| About this task |
Could you restate the whole listing below word for word, minus the pictures?
──────── Provided data ────────
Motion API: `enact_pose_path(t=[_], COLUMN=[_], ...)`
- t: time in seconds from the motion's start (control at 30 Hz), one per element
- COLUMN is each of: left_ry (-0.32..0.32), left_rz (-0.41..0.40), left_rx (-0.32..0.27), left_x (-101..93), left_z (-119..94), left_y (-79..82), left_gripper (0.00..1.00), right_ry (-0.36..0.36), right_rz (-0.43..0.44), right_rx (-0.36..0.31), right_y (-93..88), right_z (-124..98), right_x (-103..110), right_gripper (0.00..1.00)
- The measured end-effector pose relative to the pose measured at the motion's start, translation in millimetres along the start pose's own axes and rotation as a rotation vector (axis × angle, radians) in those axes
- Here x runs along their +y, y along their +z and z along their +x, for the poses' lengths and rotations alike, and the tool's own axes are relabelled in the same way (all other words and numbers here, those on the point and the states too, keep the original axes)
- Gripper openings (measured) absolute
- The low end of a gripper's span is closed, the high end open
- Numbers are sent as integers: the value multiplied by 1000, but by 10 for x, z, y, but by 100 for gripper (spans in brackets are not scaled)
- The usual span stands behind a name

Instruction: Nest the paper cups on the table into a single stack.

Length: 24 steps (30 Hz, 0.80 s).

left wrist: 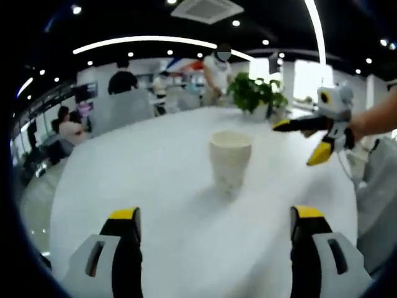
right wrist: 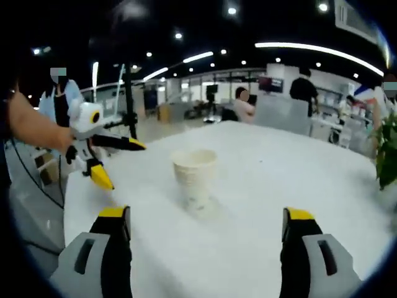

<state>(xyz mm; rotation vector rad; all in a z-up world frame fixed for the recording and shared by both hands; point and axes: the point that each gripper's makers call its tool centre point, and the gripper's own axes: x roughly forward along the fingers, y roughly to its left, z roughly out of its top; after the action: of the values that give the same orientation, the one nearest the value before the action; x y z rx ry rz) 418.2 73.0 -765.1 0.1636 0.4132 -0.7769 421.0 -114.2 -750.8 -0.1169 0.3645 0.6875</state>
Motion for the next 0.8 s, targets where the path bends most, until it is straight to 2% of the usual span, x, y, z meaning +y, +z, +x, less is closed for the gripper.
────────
| Exercise answer |
Motion API: `enact_pose_path(t=[_], COLUMN=[_], ...)`
- t: time in seconds from the motion's start (control at 30 Hz), one per element
- COLUMN is each of: left_ry (-0.32..0.32), left_rz (-0.41..0.40), left_rx (-0.32..0.27), left_x (-101..93), left_z (-119..94), left_y (-79..82), left_gripper (0.00..1.00), right_ry (-0.36..0.36), right_rz (-0.43..0.44), right_rx (-0.36..0.31), right_y (-93..88), right_z (-124..98), right_x (-103..110), right_gripper (0.00..1.00)
- The measured end-effector pose relative to the pose measured at the motion's start, translation in millimetres along the start pose's own axes and rotation as a rotation vector (axis × angle, radians) in those axes
- Here x runs along their +y, y along their +z and z along their +x, for the poses' lengths and rotations alike, and the tool's own axes are relabelled in the same way (all other words and numbers here, those on the point and the states too, keep the original axes)
- Gripper openings (measured) absolute
- The low end of a gripper's span is closed, the high end open
- Numbers are sent as integers: the value multiplied by 1000, but by 10 for x, z, y, but by 100 for gripper (spans in brackets are not scaled)
- The usual span stands behind a name

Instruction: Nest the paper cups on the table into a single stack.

Length: 24 steps (30 Hz, 0.80 s).

left wrist: 
right wrist: 

<state>(xyz mm; rotation vector rad; all in a z-up world frame fixed for the recording and shared by both hands; point and axes: the point that each gripper's makers call its tool centre point, and the gripper's own axes: x roughly forward along the fingers, y roughly to its left, z roughly out of its top; after the action: of the values that give the same orientation, the one nearest the value before the action; x y z rx ry rz) 418.2 73.0 -765.1 0.1636 0.4132 -0.7769 421.0 -114.2 -750.8 -0.1169 0.3645 0.6875</state>
Motion for the next 0.8 s, targets where the path bends most, until it is straight to 2% of the usual span, x, y, z meaning +y, +z, +x, less is closed for the gripper.

The requested output has been produced.